* Data segment:
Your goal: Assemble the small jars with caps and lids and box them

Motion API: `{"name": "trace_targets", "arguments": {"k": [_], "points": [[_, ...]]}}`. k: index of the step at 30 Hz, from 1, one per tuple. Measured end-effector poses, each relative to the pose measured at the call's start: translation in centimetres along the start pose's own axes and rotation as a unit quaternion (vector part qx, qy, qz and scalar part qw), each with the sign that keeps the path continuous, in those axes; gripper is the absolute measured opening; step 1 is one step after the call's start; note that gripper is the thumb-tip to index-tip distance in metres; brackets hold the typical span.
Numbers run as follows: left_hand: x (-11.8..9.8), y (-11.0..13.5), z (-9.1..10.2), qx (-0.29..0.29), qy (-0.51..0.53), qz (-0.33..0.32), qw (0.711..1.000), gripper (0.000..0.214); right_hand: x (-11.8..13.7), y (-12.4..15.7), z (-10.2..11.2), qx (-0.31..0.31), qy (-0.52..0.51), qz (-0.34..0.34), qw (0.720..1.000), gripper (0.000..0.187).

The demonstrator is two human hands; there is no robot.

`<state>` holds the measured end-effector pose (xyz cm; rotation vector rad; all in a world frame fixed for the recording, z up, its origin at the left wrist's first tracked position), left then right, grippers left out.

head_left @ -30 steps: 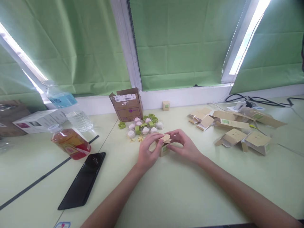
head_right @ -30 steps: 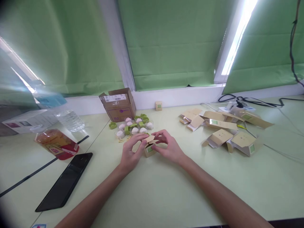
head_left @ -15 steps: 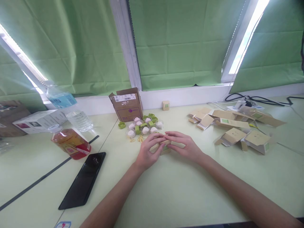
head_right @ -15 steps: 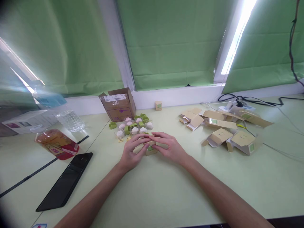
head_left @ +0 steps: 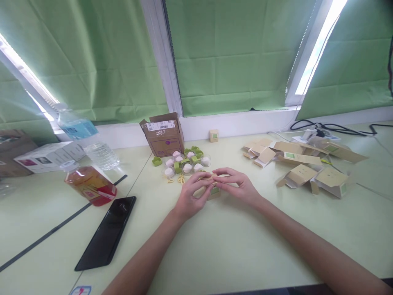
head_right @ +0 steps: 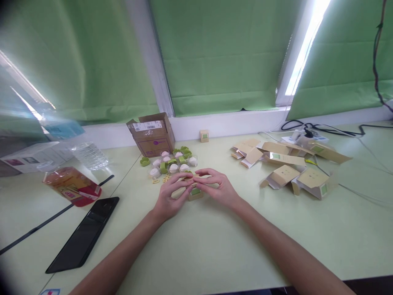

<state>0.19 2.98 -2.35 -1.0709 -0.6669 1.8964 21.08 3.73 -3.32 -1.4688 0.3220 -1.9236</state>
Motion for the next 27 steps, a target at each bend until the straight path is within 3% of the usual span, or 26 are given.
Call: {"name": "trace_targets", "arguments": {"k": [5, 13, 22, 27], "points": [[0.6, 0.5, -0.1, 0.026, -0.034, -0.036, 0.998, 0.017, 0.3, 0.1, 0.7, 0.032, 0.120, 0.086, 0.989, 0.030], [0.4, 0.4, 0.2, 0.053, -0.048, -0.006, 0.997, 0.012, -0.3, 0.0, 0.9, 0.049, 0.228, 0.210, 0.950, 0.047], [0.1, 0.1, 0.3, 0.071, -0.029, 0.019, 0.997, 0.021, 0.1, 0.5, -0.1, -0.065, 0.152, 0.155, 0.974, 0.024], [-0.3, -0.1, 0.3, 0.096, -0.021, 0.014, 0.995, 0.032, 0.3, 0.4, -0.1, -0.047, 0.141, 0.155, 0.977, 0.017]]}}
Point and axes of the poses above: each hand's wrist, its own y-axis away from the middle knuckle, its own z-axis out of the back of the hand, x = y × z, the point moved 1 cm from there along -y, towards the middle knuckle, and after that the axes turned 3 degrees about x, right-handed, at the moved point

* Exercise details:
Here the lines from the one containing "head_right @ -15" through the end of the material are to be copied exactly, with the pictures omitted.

* Result for this exercise:
head_right @ -15 steps: 
head_left @ +0 steps: 
head_right @ +0 steps: 

<state>0.19 2.98 -2.35 -1.0709 -0.6669 1.8964 21.08 3.73 -3.32 -1.4688 0.3220 -1.9236</state>
Motion for the next 27 steps, a target at each bend until the straight path is within 3% of the usual span, or 26 are given.
Call: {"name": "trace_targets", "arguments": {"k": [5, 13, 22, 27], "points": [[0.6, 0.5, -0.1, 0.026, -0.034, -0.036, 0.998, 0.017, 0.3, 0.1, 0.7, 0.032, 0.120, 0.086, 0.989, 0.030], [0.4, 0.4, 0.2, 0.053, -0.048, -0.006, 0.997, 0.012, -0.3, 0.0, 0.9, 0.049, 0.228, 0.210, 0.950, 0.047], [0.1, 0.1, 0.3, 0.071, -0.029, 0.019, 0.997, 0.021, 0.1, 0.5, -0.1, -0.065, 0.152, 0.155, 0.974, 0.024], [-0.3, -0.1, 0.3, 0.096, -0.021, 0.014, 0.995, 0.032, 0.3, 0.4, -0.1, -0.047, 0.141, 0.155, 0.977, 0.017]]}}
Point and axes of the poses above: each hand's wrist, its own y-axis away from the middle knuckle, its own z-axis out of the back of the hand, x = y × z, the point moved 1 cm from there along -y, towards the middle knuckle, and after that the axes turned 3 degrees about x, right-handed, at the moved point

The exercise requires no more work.